- _Prompt_: Whenever a line in the data holds the string "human", copy that line.

(Records from a collection)
--*--
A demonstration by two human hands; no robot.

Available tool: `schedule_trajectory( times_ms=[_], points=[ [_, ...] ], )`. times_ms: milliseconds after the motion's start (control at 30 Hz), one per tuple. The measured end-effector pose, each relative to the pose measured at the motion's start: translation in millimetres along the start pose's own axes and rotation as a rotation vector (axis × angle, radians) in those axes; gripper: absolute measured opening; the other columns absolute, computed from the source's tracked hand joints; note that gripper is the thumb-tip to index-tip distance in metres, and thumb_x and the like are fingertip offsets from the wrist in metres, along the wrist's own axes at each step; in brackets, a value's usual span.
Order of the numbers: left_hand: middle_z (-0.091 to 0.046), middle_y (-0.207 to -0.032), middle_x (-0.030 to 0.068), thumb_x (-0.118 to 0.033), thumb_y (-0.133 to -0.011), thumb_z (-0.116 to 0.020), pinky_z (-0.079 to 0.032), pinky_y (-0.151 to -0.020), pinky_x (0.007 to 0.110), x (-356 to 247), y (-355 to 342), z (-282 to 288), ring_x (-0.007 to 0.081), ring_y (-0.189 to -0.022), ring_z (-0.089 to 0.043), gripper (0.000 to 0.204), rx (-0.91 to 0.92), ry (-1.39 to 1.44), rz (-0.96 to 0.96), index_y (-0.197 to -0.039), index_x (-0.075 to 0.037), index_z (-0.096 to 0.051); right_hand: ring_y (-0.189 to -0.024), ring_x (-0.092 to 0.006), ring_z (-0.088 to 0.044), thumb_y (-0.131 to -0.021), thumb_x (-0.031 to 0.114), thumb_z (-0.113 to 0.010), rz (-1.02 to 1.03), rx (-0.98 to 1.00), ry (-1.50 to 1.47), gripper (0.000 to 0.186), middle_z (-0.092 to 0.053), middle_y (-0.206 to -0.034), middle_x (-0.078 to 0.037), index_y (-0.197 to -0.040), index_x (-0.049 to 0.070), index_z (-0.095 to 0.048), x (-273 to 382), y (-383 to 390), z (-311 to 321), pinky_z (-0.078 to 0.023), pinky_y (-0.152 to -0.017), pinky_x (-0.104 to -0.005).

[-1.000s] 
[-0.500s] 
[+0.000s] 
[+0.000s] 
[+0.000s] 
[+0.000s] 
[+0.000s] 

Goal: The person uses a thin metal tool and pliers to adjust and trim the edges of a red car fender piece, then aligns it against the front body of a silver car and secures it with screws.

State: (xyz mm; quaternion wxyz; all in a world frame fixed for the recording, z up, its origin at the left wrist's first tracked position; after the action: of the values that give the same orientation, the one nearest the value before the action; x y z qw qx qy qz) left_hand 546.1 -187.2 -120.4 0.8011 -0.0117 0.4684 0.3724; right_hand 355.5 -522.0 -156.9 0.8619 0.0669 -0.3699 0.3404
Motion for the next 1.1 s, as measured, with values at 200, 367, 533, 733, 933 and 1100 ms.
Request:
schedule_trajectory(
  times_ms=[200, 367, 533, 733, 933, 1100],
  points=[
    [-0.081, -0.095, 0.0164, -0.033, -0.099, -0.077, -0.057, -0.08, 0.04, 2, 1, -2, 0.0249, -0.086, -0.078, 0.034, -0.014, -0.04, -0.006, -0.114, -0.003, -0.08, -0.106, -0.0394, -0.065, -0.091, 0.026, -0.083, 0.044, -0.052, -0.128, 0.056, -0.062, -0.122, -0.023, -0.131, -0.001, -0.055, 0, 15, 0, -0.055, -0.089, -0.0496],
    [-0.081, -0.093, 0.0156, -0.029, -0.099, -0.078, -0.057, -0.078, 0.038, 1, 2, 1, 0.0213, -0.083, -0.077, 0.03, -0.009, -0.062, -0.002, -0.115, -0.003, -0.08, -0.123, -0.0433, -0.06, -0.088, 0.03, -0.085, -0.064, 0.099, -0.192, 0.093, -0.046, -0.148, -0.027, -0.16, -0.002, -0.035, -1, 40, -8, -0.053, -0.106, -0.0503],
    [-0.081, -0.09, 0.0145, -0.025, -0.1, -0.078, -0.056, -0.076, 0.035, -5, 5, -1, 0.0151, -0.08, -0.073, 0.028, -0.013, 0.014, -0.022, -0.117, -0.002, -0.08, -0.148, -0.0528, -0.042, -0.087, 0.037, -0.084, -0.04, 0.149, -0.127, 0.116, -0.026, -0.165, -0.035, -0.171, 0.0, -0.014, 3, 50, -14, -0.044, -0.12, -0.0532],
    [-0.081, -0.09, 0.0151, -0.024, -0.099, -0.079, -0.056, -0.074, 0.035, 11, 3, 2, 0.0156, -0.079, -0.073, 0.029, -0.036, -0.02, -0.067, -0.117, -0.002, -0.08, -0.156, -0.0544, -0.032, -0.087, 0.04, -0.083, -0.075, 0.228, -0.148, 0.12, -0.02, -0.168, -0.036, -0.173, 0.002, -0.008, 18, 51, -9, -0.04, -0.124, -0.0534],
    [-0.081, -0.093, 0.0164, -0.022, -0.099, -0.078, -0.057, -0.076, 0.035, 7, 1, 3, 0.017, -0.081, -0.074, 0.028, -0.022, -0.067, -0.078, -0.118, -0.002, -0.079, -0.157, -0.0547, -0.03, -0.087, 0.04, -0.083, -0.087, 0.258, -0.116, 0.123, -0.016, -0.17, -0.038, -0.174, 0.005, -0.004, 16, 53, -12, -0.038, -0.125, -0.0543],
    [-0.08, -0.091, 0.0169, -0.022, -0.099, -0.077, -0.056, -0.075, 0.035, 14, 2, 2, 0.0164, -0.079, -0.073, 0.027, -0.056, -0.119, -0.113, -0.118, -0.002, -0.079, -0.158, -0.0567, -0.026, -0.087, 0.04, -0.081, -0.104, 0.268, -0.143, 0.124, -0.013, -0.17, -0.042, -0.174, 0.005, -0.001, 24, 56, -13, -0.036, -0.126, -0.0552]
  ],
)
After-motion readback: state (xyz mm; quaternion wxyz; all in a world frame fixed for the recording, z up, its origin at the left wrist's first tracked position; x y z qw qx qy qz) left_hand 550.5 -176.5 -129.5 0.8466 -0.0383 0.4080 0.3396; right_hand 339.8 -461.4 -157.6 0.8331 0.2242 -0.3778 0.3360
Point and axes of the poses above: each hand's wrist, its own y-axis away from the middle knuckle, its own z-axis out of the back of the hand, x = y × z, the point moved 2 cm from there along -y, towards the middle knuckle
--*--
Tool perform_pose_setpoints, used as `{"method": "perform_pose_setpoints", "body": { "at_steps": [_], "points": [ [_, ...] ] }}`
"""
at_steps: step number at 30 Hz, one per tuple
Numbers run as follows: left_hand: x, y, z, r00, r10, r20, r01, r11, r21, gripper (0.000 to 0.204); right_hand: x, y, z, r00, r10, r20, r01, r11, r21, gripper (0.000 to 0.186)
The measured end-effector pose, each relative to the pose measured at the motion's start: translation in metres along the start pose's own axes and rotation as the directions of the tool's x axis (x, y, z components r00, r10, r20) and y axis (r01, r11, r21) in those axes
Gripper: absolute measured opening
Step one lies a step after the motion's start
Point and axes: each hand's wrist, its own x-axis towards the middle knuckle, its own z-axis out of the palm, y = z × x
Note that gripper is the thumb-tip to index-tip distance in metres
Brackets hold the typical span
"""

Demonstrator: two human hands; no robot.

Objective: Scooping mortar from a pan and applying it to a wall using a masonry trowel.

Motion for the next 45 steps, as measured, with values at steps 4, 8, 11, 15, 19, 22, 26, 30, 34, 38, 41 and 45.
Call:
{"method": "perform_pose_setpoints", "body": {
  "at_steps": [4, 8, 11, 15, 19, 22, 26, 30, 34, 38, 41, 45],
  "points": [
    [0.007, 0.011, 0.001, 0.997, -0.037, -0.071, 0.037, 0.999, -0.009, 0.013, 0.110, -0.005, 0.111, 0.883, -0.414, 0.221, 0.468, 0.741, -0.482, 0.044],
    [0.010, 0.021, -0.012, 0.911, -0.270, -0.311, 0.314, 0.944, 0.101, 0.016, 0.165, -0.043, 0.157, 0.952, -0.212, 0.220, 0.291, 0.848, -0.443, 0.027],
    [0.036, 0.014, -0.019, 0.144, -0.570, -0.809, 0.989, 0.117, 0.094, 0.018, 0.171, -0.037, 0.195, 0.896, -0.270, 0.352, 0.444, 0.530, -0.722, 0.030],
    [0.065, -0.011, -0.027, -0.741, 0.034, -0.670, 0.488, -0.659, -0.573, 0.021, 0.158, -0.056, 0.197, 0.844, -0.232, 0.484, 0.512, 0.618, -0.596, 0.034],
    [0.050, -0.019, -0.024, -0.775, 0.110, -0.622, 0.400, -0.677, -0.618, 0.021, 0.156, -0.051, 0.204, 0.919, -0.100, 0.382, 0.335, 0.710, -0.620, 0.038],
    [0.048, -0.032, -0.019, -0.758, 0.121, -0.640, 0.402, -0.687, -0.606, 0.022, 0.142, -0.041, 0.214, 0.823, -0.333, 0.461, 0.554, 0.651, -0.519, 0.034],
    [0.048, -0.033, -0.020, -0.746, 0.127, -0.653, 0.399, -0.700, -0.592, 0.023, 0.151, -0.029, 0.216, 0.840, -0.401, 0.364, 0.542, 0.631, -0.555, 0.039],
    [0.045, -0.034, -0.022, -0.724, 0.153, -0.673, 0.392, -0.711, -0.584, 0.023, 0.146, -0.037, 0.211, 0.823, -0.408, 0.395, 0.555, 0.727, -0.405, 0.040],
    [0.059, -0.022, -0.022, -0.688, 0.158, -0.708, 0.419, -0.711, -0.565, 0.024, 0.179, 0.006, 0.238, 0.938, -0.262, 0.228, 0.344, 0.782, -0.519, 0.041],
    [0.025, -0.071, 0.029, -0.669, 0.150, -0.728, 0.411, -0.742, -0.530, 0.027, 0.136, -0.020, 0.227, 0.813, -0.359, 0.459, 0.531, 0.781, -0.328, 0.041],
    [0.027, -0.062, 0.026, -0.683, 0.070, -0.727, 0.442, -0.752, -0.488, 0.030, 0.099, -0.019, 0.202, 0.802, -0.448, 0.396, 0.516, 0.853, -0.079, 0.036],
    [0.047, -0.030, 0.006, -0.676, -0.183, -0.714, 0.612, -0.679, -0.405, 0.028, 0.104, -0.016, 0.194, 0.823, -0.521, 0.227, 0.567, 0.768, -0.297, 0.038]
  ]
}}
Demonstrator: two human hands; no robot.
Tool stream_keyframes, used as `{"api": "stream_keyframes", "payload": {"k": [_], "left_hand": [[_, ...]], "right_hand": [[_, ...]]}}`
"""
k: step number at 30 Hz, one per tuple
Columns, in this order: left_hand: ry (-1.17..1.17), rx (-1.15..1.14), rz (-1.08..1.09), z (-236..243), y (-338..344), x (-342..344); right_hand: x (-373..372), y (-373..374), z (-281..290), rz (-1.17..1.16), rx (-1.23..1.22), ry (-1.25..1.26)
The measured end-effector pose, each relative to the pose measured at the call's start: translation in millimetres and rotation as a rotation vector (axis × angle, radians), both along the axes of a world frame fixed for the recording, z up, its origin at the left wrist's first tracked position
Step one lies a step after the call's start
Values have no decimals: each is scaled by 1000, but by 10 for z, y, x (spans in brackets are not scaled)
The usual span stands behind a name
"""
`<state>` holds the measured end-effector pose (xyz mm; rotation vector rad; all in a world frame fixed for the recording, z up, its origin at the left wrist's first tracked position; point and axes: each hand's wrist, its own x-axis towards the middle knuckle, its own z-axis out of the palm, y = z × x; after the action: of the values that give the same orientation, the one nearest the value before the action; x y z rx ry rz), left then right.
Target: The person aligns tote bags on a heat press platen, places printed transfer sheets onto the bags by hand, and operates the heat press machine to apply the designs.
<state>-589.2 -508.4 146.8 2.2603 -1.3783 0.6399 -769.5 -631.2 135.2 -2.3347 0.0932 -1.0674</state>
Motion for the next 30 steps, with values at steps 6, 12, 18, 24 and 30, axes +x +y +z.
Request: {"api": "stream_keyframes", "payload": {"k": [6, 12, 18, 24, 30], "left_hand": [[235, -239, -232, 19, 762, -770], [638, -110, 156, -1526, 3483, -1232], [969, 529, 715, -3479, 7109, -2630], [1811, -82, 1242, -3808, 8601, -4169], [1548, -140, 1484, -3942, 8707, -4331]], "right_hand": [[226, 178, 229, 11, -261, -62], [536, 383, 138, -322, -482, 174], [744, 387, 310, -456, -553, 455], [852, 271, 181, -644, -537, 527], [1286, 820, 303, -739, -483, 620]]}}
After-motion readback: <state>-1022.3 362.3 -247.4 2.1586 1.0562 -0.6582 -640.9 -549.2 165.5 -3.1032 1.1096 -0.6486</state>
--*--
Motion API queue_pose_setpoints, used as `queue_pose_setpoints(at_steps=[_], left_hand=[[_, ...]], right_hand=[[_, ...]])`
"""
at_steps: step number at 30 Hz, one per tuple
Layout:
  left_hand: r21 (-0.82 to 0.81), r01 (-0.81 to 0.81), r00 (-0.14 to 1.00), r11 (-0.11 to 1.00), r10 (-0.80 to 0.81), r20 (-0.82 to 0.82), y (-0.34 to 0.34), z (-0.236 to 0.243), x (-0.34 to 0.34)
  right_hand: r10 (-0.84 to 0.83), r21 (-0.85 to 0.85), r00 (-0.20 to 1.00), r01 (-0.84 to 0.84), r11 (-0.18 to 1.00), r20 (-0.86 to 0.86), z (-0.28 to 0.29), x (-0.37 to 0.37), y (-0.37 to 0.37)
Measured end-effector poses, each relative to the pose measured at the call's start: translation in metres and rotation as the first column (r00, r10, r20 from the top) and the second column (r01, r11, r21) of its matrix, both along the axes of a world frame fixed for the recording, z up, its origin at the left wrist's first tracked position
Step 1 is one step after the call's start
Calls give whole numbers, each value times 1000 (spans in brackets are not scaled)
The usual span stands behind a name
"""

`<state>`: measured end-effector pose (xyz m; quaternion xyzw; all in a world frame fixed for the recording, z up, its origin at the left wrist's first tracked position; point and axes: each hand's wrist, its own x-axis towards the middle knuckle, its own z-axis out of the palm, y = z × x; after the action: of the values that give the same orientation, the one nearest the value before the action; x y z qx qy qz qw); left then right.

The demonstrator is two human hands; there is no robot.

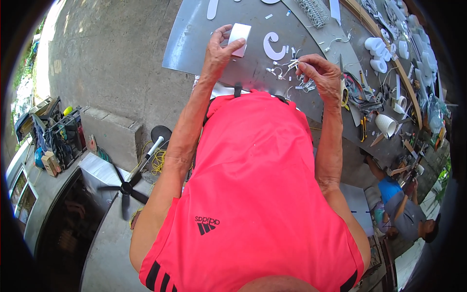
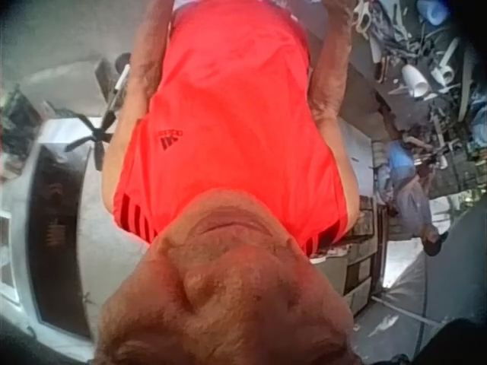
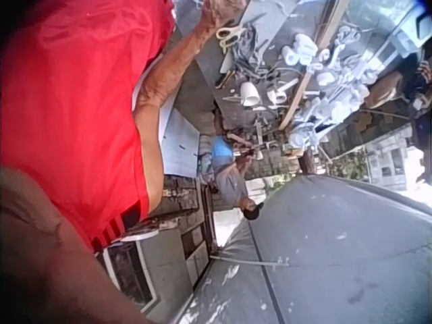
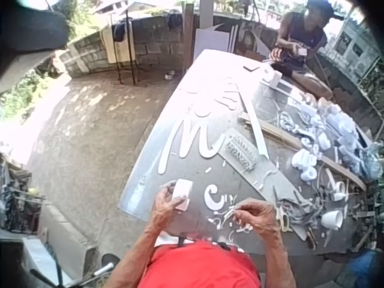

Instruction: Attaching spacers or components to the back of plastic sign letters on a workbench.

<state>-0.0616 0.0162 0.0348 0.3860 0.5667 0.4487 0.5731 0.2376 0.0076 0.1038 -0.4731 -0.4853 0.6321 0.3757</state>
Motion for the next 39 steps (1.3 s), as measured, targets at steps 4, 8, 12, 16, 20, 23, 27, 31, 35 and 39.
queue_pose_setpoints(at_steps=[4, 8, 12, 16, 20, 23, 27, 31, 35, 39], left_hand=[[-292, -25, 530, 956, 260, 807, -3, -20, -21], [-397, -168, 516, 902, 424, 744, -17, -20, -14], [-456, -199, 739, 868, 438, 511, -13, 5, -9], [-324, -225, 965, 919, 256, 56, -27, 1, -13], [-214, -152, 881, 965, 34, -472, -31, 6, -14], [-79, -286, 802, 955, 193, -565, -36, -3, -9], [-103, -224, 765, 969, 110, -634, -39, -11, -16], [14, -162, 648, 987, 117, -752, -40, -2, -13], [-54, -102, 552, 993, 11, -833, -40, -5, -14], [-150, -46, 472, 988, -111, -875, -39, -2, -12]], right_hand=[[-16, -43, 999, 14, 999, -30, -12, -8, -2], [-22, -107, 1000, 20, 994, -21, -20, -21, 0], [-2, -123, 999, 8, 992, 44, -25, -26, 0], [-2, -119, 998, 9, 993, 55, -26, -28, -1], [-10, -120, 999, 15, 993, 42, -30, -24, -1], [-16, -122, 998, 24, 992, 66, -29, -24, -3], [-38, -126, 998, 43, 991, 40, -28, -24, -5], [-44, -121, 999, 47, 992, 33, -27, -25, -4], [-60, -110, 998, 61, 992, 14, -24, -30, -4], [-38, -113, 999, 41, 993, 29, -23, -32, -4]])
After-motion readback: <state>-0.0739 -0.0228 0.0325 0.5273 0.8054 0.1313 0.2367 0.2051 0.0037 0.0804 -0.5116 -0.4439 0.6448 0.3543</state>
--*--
- _Worked solution_:
A demonstration by two human hands; no robot.
Demonstrator: two human hands; no robot.
Demonstrator: two human hands; no robot.
The demonstrator is two human hands; there is no robot.

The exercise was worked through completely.